CS 6378, Spring 2005
Homework 1
(Due on February 10, 2005)
1. For consistent global state recording, we saw that the condition n >= m has to be satisfied for all pair of channels. (n being the number of messages having been recorded as sent and m being the number of messages recorded as having been received). However, we also discussed that FIFO (First In First Out) channel condition also needs to be satisfied (along with n >= m) for consistency. Give an example (in terms of a space-time diagram) on why you need the FIFO condition.
2. We saw that the message ordering algorithms (such as BSS, SES, modified SES) discussed in the class are not fault tolerant, e.g., tolerate a process crash or lost messages. Though handling fault tolerance is complex, can we make these algorithms handle graceful faults? For instance, can a process P1 exit gracefully from a system without causing problems to the message ordering algorithms.
Such a graceful exit means that the process’s termination will not cause messages to be buffered indefinitely in other processes. For answering this question: Can you explain the condition(s) that need to be satisfied for a process’s termination not to cause any indefinite buffering of messages? (Assume that this process was an active one, i.e., it communicated with other processes regularly before it decided to terminate gracefully). Then, take the SES algorithm as a case study and explain how graceful exit of a process can be implemented in the algorithm.
3. Implementing Remote Procedure Calls (RPCs) in a distributed system require binding/registration server(s). When a server process supporting an RPC comes up, the process registers itself with the binding server specifying the name(s) of the RPC(s) it will be supporting. A client contacts the binding server with the name of RPC it wants to use. The binding server replies with the name (if needed), IP address, and port number of the required RPC server. As you can guess, the binding server can provide this sort of look-up service using a table.

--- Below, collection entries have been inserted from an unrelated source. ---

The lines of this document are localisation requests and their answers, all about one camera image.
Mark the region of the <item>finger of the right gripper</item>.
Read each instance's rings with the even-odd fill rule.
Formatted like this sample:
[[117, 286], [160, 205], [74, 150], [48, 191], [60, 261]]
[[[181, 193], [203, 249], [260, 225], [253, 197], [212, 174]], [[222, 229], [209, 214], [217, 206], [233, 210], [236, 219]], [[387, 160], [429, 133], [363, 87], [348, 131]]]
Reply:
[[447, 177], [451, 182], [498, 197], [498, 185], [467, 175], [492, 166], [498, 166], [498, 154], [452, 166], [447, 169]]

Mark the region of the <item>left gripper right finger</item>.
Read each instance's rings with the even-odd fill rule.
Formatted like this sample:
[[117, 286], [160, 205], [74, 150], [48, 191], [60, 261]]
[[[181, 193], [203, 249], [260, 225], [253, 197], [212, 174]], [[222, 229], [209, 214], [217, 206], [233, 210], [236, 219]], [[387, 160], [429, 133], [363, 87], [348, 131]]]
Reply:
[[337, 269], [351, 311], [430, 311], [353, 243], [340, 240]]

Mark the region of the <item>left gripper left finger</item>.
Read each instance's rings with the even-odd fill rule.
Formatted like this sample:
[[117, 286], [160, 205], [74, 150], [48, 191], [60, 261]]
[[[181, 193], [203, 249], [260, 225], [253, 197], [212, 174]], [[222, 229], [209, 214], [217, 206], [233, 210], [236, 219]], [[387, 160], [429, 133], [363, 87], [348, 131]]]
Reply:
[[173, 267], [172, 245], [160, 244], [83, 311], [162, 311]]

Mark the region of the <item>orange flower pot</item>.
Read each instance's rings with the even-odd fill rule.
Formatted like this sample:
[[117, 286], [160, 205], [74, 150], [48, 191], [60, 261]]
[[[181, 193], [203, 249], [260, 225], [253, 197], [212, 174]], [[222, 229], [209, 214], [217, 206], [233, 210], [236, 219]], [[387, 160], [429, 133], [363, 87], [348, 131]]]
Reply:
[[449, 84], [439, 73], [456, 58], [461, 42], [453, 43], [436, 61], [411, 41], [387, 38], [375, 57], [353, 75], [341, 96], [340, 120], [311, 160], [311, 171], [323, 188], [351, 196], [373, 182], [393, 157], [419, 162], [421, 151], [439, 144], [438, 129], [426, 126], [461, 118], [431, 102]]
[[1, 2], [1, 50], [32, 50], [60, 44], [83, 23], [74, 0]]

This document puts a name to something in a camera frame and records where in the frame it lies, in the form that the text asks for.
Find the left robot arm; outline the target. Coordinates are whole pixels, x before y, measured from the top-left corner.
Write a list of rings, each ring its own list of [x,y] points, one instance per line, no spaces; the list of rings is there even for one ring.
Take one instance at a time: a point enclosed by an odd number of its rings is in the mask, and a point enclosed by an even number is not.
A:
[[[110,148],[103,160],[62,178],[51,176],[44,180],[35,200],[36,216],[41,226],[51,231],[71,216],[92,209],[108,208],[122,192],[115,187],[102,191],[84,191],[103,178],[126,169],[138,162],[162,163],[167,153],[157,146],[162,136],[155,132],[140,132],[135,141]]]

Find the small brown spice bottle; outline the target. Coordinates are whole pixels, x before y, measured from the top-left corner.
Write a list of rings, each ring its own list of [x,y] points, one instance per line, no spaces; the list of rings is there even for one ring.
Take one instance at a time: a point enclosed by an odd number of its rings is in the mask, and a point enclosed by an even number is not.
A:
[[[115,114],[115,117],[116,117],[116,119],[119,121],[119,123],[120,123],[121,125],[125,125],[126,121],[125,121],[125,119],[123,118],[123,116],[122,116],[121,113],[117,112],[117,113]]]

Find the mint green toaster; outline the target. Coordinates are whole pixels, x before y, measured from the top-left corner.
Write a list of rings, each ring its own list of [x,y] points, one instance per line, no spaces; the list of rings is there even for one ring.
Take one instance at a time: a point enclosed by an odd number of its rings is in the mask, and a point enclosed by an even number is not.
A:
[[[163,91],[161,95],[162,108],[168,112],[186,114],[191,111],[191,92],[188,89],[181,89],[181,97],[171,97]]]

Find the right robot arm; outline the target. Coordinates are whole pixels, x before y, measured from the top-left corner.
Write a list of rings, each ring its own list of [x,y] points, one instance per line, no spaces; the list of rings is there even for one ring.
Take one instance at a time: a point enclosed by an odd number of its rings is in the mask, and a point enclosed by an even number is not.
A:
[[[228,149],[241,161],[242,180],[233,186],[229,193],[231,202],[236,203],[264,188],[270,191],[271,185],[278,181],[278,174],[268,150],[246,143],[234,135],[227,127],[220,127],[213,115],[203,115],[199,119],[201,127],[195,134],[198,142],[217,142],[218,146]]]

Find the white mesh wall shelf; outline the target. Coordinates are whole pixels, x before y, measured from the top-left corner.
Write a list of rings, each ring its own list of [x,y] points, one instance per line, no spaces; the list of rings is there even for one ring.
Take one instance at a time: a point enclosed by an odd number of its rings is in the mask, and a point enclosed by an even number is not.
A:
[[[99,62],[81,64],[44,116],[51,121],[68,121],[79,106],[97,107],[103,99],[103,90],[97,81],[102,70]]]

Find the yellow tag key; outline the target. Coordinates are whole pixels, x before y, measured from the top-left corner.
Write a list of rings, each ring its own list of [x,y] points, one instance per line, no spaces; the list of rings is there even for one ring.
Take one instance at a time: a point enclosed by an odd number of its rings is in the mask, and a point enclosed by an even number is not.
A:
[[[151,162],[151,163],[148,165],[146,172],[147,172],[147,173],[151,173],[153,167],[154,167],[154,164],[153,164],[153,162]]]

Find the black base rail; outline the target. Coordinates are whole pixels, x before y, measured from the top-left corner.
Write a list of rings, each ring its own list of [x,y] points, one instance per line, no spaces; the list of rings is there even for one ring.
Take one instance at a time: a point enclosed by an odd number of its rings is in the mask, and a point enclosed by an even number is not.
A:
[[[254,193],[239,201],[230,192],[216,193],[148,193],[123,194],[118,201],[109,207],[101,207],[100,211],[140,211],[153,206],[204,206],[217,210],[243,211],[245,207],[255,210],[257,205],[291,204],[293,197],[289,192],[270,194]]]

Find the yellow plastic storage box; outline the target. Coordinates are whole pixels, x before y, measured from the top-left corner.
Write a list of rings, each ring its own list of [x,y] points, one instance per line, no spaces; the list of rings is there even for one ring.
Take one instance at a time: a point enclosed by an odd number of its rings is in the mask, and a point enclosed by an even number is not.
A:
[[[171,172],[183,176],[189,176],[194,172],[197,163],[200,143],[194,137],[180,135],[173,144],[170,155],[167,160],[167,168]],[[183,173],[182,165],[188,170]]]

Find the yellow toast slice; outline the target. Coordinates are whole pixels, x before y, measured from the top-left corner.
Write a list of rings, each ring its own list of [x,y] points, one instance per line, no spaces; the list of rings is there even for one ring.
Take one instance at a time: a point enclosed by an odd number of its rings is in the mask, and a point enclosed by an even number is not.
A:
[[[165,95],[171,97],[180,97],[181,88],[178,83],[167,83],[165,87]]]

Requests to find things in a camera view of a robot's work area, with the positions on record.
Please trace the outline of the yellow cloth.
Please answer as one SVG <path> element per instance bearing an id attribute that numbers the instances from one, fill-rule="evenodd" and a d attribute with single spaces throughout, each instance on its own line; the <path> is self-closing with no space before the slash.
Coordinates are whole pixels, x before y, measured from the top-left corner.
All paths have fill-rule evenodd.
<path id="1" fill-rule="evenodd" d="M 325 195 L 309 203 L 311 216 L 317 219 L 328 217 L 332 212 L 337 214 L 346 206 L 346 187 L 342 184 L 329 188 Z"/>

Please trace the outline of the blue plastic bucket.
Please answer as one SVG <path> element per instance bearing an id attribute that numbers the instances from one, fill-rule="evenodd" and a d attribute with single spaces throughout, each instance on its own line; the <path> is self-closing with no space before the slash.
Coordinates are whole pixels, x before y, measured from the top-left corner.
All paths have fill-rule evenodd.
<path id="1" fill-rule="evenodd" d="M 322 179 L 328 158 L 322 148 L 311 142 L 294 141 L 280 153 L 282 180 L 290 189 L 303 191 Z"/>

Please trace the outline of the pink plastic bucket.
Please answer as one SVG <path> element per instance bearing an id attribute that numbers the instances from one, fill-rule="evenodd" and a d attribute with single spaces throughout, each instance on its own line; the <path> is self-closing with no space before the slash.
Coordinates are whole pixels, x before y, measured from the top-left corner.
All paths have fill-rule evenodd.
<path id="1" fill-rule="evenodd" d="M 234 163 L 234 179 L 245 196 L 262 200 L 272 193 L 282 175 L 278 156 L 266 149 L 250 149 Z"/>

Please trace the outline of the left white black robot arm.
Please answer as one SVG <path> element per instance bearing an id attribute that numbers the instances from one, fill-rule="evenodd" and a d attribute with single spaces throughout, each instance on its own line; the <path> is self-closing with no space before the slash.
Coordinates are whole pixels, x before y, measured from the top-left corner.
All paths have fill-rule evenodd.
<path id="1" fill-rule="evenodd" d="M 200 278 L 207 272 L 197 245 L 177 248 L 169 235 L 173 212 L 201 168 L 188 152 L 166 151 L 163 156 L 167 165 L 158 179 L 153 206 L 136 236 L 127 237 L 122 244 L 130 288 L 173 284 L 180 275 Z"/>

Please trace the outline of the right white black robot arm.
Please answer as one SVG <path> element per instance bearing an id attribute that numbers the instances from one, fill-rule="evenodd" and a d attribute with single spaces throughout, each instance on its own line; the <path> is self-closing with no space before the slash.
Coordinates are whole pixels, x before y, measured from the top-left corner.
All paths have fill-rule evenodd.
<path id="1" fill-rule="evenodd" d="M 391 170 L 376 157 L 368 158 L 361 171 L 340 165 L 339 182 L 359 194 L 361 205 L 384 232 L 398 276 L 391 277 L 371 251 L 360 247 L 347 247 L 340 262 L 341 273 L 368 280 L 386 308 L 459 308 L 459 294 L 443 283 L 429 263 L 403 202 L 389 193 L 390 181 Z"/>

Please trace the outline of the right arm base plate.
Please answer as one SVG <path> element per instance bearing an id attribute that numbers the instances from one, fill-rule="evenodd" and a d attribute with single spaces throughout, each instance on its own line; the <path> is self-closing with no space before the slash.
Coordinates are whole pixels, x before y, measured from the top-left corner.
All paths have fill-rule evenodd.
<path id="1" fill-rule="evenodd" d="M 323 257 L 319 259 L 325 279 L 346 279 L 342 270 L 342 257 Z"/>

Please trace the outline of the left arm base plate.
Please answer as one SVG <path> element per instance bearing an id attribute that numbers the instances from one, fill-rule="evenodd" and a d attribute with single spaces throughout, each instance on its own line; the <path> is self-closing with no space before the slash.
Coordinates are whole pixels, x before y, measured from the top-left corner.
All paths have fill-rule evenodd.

Can you design a simple table (i.e., the data structure) that could be used by a binding server? This table should allow multiple RPC servers to handle the same RPC.
4. Consider the following space-time diagram of a system using the “original” SES (Schiper- Eggli-Sandoz) algorithm.
S1 M6 M1 M4 S2 M2 M5
S3 M3
S4 a) Write down the time stamps of the messages M1 to M6 (e.g., Tm1 =
5. Mention True or False against each of the following statement. a) Transit messages are those recorded at the receiver but not at the sender. b) Inconsistent messages are recorded at the receiver but not at the sender. c) For global state consistency, number of messages recorded at the sender has to be less than or equal to that recorded at the receiver. d) For global state consistency, number of messages recorded at the sender has to be greater than or equal to that recorded at the receiver.
6. Which of the following features do you need in the system to support Exactly Once semantics for Remote Procedure Calls? (Do not ask me what is Exactly Once). a) Unreliable communication (e.g., UDP) b) Reliable communication (e.g., TCP) c) Reliable communication (e.g., TCP) + a commit protocol d) Unreliable communication (e.g., UDP) + a commit protocol
7. Consider the following space-time diagram of a system using Lamport’s mutual exclusion algorithm. The arrow marks indicate critical section requests. Assume the time stamps of requests as follows: (S1, 5), (S2, 4), (S3, 7). Can any system enter into critical section at T1? Why? (Only 1 sentence allowed for the reason. More than 1 sentence, no credit will be given).
(5) S1
(4) S2
S3 (7) T1
8. If each process uses a different value for d in Eqs. 5.1, 5.2, and 5.3, will the logical clocks and vector clocks schemes satisfy the total order relation => and Eq. 5.5?
9. In the SES protocol for causal ordering of messages, when can a pair (s, t) be deleted from the vector maintained at a site?
10. Consider the causal message ordering algorithms: BSS (Birman-Schiper-Stephenson), “original” SES (Schiper-Eggli-Sandoz), and “modified” SES. What type of message time stamps do they use (vector of clock values OR vector of sequence numbers)? Why? (Proper reason is a must to get credit).
11. We saw in the class that the following is true for Cuts in a distributed system. A Cut is a consistent cut if and only if VTc[1] = VTc1[1], VTc[2] = VTc2[2],… , VTc[n] = VTcn[n]. Can you prove/explain why this is true?